=== Begin Enclosure ===

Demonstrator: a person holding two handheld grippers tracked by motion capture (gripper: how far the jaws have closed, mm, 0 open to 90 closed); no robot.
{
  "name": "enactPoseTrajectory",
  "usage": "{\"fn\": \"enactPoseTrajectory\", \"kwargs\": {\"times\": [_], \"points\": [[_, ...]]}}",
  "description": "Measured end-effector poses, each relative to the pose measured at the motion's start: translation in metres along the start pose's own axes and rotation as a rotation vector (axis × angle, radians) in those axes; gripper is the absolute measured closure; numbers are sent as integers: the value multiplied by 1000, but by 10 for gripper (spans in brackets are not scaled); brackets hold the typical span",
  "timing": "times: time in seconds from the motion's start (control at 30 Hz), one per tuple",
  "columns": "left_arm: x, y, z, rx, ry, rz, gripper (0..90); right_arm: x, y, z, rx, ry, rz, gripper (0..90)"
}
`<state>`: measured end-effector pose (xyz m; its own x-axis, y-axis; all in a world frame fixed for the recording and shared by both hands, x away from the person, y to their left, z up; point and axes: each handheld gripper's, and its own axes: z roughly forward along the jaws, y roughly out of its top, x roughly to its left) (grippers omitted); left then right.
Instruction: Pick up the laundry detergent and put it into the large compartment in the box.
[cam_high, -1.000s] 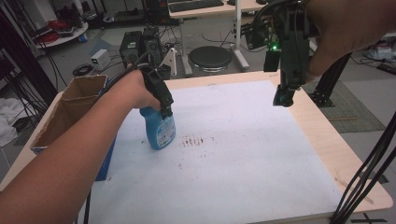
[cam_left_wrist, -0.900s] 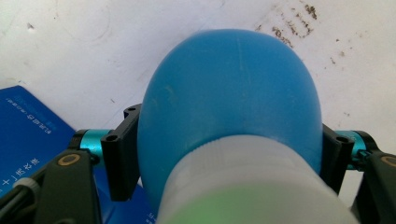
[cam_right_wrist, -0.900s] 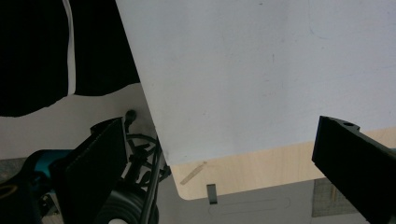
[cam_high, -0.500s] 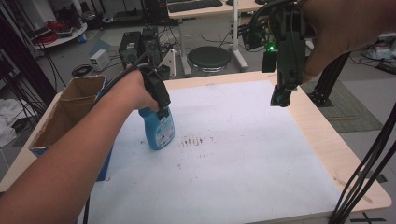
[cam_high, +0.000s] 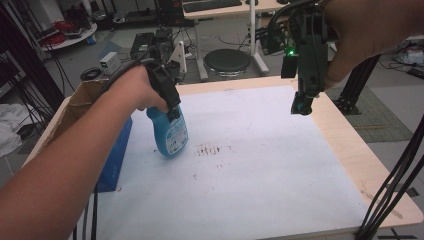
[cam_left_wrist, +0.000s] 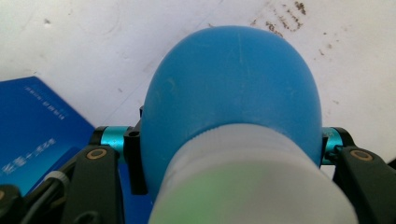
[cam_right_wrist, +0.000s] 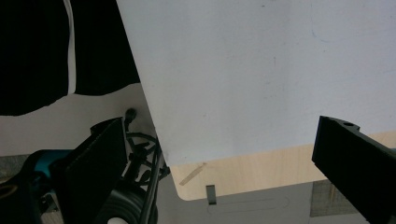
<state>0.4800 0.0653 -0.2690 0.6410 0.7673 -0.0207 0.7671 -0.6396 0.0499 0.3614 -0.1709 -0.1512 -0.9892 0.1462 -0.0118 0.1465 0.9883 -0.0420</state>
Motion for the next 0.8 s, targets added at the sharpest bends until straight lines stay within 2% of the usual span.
{"fn": "enactPoseTrajectory", "kwargs": {"times": [0.17, 0.47, 0.77, 0.8], "points": [[5, -14, -30, -13, 9, -6, 388, 0, 3, 2, 2, 2, -7, 26], [15, -36, -74, 5, 23, -30, 387, 2, 13, 2, 6, 5, -30, 26], [29, -62, -125, -7, 34, -75, 387, 3, 20, 1, 8, 7, -44, 26], [29, -62, -125, -7, 34, -75, 387, 3, 20, 1, 8, 7, -44, 26]]}}
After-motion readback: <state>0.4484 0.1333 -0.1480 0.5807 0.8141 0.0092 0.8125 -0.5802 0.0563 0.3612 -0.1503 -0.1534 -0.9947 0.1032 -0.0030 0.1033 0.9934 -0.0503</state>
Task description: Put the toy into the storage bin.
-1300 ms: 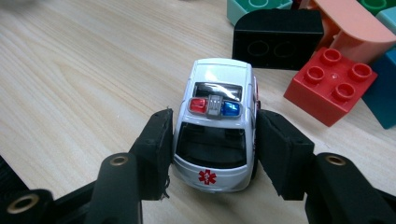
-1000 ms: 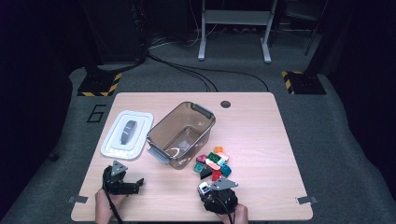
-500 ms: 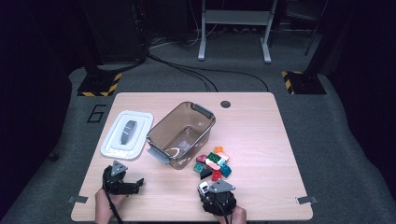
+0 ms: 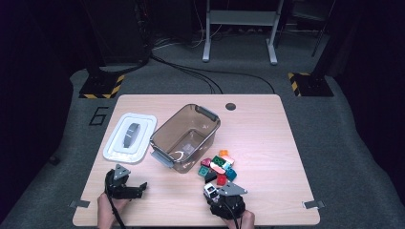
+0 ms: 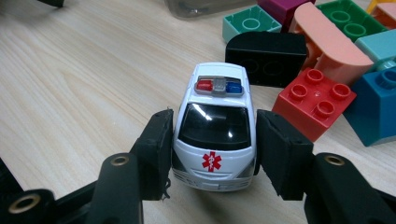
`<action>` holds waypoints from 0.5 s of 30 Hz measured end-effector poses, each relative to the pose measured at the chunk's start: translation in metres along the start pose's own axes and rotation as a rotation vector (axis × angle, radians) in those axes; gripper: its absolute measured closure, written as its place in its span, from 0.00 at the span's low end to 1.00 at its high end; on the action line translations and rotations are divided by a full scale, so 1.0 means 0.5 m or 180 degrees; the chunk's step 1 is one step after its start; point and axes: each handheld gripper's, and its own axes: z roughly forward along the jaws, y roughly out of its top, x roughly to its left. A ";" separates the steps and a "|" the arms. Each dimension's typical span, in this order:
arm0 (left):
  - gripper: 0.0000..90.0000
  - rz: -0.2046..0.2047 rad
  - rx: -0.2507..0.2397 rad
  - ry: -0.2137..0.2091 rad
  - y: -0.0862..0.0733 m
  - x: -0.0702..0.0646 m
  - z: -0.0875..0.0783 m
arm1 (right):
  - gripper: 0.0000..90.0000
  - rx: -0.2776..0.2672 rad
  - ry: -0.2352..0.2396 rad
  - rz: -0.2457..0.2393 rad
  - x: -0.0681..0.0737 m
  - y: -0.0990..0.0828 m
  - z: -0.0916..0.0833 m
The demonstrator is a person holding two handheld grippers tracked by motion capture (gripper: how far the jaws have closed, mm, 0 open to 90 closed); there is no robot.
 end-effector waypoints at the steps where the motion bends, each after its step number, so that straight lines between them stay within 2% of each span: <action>1: 0.00 -0.0002 0.0001 0.0000 0.000 0.000 0.000 | 0.53 -0.0021 0.0028 -0.0008 -0.003 0.001 -0.001; 3: 0.00 -0.0012 -0.0052 0.0032 -0.001 -0.001 0.003 | 0.53 -0.0045 0.0054 0.0030 -0.007 0.004 -0.002; 10: 0.00 -0.0014 -0.0053 0.0032 -0.001 -0.001 0.003 | 0.53 -0.0095 0.0149 0.0136 -0.021 0.031 -0.009; 15: 0.00 -0.0014 -0.0053 0.0031 -0.001 -0.001 0.003 | 0.53 -0.0070 0.0201 0.0098 -0.021 0.062 -0.012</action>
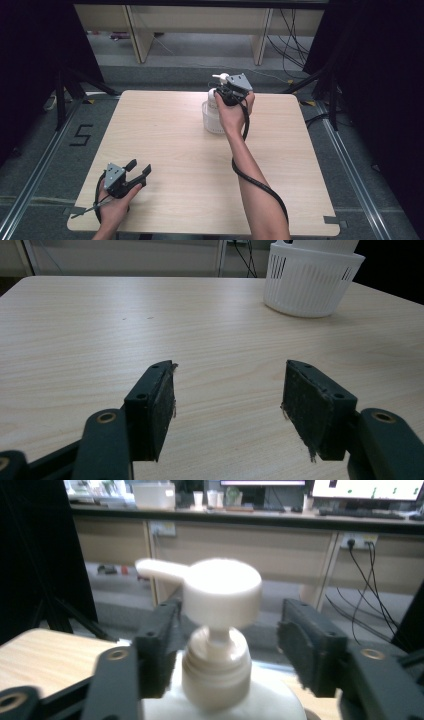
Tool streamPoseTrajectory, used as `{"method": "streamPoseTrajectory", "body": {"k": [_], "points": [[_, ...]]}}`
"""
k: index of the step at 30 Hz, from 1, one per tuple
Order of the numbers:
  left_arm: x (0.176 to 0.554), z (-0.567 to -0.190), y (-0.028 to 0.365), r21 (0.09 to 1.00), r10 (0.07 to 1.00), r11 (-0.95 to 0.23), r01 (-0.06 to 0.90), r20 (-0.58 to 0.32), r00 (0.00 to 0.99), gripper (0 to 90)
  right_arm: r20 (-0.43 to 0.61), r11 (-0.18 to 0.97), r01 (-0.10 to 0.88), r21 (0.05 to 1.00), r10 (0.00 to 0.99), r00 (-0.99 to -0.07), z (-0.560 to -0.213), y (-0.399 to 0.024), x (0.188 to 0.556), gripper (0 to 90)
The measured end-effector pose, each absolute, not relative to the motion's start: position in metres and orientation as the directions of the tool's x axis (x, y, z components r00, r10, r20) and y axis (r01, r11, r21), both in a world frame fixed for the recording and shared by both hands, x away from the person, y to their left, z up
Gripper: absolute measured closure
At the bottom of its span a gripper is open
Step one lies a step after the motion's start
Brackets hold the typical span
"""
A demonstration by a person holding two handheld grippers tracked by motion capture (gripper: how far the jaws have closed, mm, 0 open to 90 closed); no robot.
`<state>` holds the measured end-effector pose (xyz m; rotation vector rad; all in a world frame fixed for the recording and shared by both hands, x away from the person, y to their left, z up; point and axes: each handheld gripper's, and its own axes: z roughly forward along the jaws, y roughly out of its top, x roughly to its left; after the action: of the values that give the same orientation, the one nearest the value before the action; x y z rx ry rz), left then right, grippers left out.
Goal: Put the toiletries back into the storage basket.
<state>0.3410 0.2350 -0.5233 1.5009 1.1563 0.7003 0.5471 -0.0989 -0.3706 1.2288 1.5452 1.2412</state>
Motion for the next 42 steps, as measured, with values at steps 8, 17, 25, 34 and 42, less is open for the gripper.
{"method": "streamPoseTrajectory", "body": {"k": [8,17,25,34,42], "points": [[0.342,-0.524,0.235,0.955,0.921,0.031,0.294,-0.141,0.362,36.9,-0.002,0.054,0.214,0.975,0.972,-0.233,-0.372,-0.103,0.541,28.2],[0.341,-0.523,0.235,0.953,0.925,0.026,0.301,-0.137,0.355,36.9,-0.018,0.085,0.237,0.968,0.962,-0.272,-0.371,-0.111,0.524,24.8],[0.341,-0.523,0.235,0.953,0.926,0.025,0.301,-0.136,0.353,36.9,-0.027,0.109,0.262,0.959,0.954,-0.297,-0.378,-0.124,0.504,24.7],[0.341,-0.523,0.234,0.954,0.927,0.022,0.299,-0.132,0.352,36.9,-0.033,0.122,0.262,0.957,0.946,-0.322,-0.389,-0.144,0.477,25.2],[0.341,-0.523,0.234,0.954,0.928,0.022,0.298,-0.131,0.349,36.9,0.000,0.098,0.278,0.956,0.943,-0.334,-0.393,-0.154,0.453,26.1]]}}
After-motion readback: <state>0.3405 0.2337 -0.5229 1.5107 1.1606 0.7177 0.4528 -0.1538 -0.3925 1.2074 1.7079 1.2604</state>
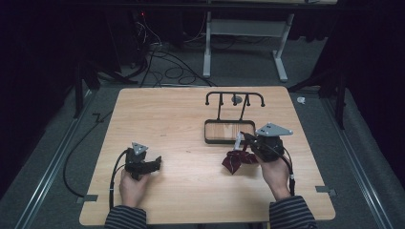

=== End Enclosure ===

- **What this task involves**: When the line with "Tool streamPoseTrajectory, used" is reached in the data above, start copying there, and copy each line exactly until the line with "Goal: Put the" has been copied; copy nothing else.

- **Completed task**:
Tool streamPoseTrajectory, used as `{"method": "streamPoseTrajectory", "body": {"k": [_], "points": [[_, ...]]}}`
"""
k: index of the step at 30 Hz, from 1, one per tuple
Order of the numbers:
  left_arm: x (0.176 to 0.554), z (-0.567 to -0.190), y (-0.028 to 0.365), r21 (0.09 to 1.00), r10 (0.07 to 1.00), r11 (-0.95 to 0.23), r01 (-0.06 to 0.90), r20 (-0.58 to 0.32), r00 (0.00 to 0.99), gripper (0 to 90)
  right_arm: r20 (-0.43 to 0.61), r11 (-0.18 to 0.97), r01 (-0.10 to 0.88), r21 (0.05 to 1.00), r10 (0.00 to 0.99), r00 (-0.99 to -0.07), z (-0.560 to -0.213), y (-0.399 to 0.024), x (0.188 to 0.556), gripper (0 to 90)
The measured end-effector pose, each absolute, not relative to the motion's start: position in metres and orientation as the directions of the tool's x axis (x, y, z components r00, r10, r20) and y axis (r01, r11, r21), both in a world frame fixed for the recording and shared by both hands, x away from the person, y to their left, z up
Gripper: absolute measured closure
At the bottom of its span a gripper is open
Step one lies a step after the motion's start
Brackets hold the typical span
"""
A demonstration by a person holding two handheld grippers tracked by motion capture (gripper: how far the jaws have closed, mm, 0 open to 90 closed); no robot.
`<state>` holds the measured end-effector pose (xyz m; rotation vector rad; all in a world frame fixed for the recording and shared by both hands, x away from the person, y to their left, z up; point and axes: each handheld gripper's, and its own axes: z roughly forward along the jaws, y roughly out of its top, x roughly to its left; after the action: of the values that give the same orientation, the one nearest the value before the action; x y z rx ry rz), left then right, grippers left out.
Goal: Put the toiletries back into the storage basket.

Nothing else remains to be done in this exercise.